• **Information supplied**:
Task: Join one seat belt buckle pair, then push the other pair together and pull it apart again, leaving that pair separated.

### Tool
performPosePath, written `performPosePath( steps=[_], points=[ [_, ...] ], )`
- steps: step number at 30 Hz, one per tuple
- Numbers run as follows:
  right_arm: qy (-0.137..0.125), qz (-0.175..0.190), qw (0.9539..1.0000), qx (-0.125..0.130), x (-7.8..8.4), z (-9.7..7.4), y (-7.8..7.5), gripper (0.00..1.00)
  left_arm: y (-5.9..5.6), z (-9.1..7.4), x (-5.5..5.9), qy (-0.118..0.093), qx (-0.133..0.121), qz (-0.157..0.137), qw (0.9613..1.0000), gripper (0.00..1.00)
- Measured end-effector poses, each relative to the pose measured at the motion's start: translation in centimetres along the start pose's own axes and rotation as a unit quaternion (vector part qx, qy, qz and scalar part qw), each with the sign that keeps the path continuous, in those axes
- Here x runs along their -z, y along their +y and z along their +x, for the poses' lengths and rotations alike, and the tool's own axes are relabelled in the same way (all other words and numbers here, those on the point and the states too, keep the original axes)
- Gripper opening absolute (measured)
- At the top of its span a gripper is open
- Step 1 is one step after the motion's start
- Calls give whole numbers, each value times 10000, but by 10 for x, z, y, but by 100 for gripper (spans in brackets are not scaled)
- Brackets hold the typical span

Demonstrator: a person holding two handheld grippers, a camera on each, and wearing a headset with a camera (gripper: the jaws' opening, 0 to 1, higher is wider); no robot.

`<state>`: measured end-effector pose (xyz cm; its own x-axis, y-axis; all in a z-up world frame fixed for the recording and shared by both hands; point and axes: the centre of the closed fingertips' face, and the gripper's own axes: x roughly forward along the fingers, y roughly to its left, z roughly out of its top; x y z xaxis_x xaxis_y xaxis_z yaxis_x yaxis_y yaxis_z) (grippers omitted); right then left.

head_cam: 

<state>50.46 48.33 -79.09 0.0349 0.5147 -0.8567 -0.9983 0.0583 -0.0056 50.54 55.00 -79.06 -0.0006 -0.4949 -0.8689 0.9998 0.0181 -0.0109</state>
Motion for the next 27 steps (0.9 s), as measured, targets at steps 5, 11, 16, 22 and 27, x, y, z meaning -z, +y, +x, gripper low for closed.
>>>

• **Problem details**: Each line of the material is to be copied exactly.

• **Solution for this problem**:
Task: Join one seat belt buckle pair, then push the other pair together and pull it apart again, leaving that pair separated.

### Tool
performPosePath, written `performPosePath( steps=[_], points=[ [_, ...] ], )`
- steps: step number at 30 Hz, one per tuple
- Numbers run as follows:
  right_arm: qy (-0.137..0.125), qz (-0.175..0.190), qw (0.9539..1.0000), qx (-0.125..0.130), x (-7.8..8.4), z (-9.7..7.4), y (-7.8..7.5), gripper (0.00..1.00)
  left_arm: y (-5.9..5.6), z (-9.1..7.4), x (-5.5..5.9), qy (-0.118..0.093), qx (-0.133..0.121), qz (-0.157..0.137), qw (0.9613..1.0000), gripper (0.00..1.00)
- Measured end-effector poses, each relative to the pose measured at the motion's start: translation in centimetres along the start pose's own axes and rotation as a unit quaternion (vector part qx, qy, qz and scalar part qw), each with the sign that keeps the path continuous, in those axes
- Here x runs along their -z, y along their +y and z along their +x, for the poses' lengths and rotations alike, and the tool's own axes are relabelled in the same way (all other words and numbers here, those on the point and the states too, keep the original axes)
- Gripper opening absolute (measured)
- At the top of its span a gripper is open
- Step 1 is one step after the motion's start
- Calls give whole numbers, each value times 10000, but by 10 for x, z, y, but by 100 for gripper (spans in brackets are not scaled)
- Brackets hold the typical span

Demonstrator: a person holding two handheld grippers, a camera on each, and wearing a headset with a camera (gripper: the jaws' opening, 0 to 1, higher is wider); no robot.

`<state>`: measured end-effector pose (xyz cm; its own x-axis, y-axis; all in a z-up world frame fixed for the recording and shared by both hands; point and axes: the centre of the closed fingertips' face, and the gripper's own axes: x roughly forward along the fingers, y roughly to its left, z roughly out of its top; x y z xaxis_x xaxis_y xaxis_z yaxis_x yaxis_y yaxis_z) (grippers omitted); right then left.

head_cam: 

<state>50.46 48.33 -79.09 0.0349 0.5147 -0.8567 -0.9983 0.0583 -0.0056 50.54 55.00 -79.06 -0.0006 -0.4949 -0.8689 0.9998 0.0181 -0.0109</state>
Motion for the next 27 steps (0.9 s), as measured, targets at steps 5, 11, 16, 22 and 27, x, y, z meaning -z, +y, +x, gripper low for closed.
>>>

This answer requires no further additions.